Ezekiel's Jerusalem
In Ezekiel’s day—early 500s B.C., before the Babylonian destruction—Jerusalem was still a fortified hill city, proud and crowded within its limestone walls. It sat astride several ridges, most notably the narrow spine known as the City of David, descending south from the Temple Mount. The city’s defenses wrapped around steep slopes that fell sharply to the Kidron Valley on the east and the Hinnom on the west, natural moats that made Jerusalem a stronghold even before Solomon’s builders had raised its massive retaining walls and towers.
Temple dominates skyline
At the northern edge stood the Temple Mount, a broad, elevated platform supported by great stone foundations. There Solomon’s Temple gleamed—paneled with cedar, overlaid with gold, surrounded by courtyards, storerooms, and priests’ quarters. The Temple compound dominated the skyline, a symbol of divine presence and national pride. To the south lay the royal quarter and administrative buildings, and still farther down the ridge, the older quarter of the City of David, its stepped streets crowded with flat-roofed homes of stone and mudbrick.

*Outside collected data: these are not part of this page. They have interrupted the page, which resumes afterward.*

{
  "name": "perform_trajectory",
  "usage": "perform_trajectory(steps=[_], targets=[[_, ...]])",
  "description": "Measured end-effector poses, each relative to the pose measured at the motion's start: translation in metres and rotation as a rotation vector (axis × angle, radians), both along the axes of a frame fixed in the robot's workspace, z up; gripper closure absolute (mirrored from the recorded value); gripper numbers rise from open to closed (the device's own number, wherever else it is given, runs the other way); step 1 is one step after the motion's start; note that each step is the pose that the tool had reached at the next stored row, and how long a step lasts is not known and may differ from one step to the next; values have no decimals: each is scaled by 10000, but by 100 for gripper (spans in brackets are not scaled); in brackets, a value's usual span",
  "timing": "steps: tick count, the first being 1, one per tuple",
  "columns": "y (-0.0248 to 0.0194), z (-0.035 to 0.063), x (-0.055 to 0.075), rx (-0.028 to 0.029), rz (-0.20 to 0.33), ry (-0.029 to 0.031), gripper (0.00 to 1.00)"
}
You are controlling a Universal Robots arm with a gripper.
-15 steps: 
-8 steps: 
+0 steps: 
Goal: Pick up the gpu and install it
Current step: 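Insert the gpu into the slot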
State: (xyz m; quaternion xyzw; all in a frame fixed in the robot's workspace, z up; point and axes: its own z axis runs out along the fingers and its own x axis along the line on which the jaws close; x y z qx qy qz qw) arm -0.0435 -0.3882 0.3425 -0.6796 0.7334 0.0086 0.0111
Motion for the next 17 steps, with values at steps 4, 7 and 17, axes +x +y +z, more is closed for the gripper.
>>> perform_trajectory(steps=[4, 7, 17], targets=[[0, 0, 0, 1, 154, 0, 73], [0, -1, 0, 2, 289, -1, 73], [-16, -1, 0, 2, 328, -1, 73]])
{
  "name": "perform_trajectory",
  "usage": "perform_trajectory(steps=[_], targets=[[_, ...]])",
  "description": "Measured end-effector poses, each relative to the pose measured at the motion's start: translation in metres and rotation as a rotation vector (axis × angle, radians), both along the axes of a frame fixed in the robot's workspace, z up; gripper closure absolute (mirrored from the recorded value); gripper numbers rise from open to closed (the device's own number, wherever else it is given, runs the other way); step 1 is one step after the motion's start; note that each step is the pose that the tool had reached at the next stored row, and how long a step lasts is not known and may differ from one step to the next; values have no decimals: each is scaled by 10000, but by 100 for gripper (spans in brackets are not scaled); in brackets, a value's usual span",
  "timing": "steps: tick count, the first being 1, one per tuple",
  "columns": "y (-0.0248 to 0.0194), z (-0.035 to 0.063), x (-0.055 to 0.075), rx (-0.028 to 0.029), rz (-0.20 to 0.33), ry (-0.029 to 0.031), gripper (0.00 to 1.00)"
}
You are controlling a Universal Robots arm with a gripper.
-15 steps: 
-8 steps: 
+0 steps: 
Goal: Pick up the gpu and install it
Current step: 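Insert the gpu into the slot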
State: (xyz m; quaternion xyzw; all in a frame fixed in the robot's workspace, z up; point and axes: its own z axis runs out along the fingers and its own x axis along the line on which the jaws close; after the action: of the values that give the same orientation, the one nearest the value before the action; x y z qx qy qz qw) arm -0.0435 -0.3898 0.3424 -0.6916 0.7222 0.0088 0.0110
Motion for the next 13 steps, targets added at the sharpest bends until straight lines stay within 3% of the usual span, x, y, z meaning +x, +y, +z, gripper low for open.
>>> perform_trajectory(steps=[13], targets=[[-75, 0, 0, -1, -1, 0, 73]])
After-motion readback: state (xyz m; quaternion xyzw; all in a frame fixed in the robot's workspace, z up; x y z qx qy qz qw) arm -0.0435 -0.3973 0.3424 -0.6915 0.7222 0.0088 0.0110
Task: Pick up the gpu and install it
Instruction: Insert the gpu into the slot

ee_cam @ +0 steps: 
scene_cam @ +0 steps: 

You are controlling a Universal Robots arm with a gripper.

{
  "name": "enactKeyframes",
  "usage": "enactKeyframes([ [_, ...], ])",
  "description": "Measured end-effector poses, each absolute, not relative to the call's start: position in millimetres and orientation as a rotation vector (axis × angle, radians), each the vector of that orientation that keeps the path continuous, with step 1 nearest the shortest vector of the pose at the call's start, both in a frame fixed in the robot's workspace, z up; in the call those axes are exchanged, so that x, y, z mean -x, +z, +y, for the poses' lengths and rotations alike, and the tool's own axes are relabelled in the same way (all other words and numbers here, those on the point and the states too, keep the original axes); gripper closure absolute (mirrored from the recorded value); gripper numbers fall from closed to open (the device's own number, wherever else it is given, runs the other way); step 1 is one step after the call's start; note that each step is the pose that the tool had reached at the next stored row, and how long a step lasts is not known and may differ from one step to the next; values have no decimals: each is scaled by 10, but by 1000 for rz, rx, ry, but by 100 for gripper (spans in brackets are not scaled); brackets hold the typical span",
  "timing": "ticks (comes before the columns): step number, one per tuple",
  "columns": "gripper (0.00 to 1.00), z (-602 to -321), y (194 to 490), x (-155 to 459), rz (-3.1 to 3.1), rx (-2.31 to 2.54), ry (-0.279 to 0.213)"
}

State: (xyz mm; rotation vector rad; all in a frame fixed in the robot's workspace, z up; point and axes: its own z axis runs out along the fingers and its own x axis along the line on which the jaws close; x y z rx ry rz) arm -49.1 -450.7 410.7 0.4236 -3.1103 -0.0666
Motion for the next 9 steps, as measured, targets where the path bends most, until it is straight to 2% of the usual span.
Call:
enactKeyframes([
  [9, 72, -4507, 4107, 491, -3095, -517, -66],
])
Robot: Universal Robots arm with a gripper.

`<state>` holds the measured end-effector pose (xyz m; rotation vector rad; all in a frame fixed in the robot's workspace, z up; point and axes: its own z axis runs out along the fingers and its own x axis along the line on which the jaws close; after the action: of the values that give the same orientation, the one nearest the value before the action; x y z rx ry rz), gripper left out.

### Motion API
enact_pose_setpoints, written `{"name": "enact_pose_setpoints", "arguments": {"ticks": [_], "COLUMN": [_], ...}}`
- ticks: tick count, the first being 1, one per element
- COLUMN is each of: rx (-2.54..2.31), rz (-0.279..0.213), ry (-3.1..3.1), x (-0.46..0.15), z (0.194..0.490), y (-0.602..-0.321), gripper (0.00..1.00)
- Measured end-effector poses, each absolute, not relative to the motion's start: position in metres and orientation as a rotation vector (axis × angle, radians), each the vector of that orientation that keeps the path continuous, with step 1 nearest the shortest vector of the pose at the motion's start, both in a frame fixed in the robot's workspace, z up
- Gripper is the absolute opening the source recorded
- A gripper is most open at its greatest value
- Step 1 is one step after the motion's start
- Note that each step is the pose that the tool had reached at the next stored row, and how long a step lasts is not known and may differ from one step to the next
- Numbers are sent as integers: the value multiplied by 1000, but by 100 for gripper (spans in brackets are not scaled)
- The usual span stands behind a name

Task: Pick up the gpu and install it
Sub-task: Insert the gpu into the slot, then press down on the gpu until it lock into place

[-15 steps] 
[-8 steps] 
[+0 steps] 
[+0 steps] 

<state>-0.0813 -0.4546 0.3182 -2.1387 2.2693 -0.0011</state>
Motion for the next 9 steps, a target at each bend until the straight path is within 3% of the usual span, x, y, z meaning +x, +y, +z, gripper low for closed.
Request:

Water from the Gihon Spring was channeled through Hezekiah’s tunnel into the Pool of Siloam at the southern tip of the city. Vendors filled the market areas near the gates, and pilgrims streamed toward the Temple courts. From the Mount of Olives across the Kidron, a traveler could see the city shining in the sun, a fortress of faith and stone. Yet even then, cracks had begun to show—not in the walls, but in the nation’s soul—foreshadowing the siege and exile that Ezekiel himself endured.